> **Information supplied**:
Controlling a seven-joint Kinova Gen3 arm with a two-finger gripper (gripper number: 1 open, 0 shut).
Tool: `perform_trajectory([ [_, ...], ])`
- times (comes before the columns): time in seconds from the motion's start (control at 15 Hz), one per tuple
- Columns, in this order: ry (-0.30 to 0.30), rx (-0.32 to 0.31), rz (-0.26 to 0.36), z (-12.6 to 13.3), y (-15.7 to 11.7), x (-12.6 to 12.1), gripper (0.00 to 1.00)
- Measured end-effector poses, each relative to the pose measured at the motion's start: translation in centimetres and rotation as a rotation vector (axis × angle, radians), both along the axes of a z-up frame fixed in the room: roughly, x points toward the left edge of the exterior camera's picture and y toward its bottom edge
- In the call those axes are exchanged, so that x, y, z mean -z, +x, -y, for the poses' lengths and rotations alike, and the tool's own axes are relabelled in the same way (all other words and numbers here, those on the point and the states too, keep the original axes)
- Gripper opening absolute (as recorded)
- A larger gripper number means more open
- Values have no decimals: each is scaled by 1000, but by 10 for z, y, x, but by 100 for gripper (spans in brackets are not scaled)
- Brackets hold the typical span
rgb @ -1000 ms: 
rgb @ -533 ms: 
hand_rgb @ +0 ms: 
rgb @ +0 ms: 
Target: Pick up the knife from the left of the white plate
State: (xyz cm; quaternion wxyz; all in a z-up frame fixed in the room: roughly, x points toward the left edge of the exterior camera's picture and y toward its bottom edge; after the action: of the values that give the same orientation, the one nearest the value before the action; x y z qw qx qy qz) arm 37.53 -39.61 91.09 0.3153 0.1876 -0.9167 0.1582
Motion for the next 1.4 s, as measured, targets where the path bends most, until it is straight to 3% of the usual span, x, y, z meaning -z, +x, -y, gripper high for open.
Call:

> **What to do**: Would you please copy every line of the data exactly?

> **Response to this exercise**:
Controlling a seven-joint Kinova Gen3 arm with a two-finger gripper (gripper number: 1 open, 0 shut).
Tool: `perform_trajectory([ [_, ...], ])`
- times (comes before the columns): time in seconds from the motion's start (control at 15 Hz), one per tuple
- Columns, in this order: ry (-0.30 to 0.30), rx (-0.32 to 0.31), rz (-0.26 to 0.36), z (-12.6 to 13.3), y (-15.7 to 11.7), x (-12.6 to 12.1), gripper (0.00 to 1.00)
- Measured end-effector poses, each relative to the pose measured at the motion's start: translation in centimetres and rotation as a rotation vector (axis × angle, radians), both along the axes of a z-up frame fixed in the room: roughly, x points toward the left edge of the exterior camera's picture and y toward its bottom edge
- In the call those axes are exchanged, so that x, y, z mean -z, +x, -y, for the poses' lengths and rotations alike, and the tool's own axes are relabelled in the same way (all other words and numbers here, those on the point and the states too, keep the original axes)
- Gripper opening absolute (as recorded)
- A larger gripper number means more open
- Values have no decimals: each is scaled by 1000, but by 10 for z, y, x, but by 100 for gripper (spans in brackets are not scaled)
- Brackets hold the typical span
rgb @ -1000 ms: 
rgb @ -533 ms: 
hand_rgb @ +0 ms: 
rgb @ +0 ms: 
Target: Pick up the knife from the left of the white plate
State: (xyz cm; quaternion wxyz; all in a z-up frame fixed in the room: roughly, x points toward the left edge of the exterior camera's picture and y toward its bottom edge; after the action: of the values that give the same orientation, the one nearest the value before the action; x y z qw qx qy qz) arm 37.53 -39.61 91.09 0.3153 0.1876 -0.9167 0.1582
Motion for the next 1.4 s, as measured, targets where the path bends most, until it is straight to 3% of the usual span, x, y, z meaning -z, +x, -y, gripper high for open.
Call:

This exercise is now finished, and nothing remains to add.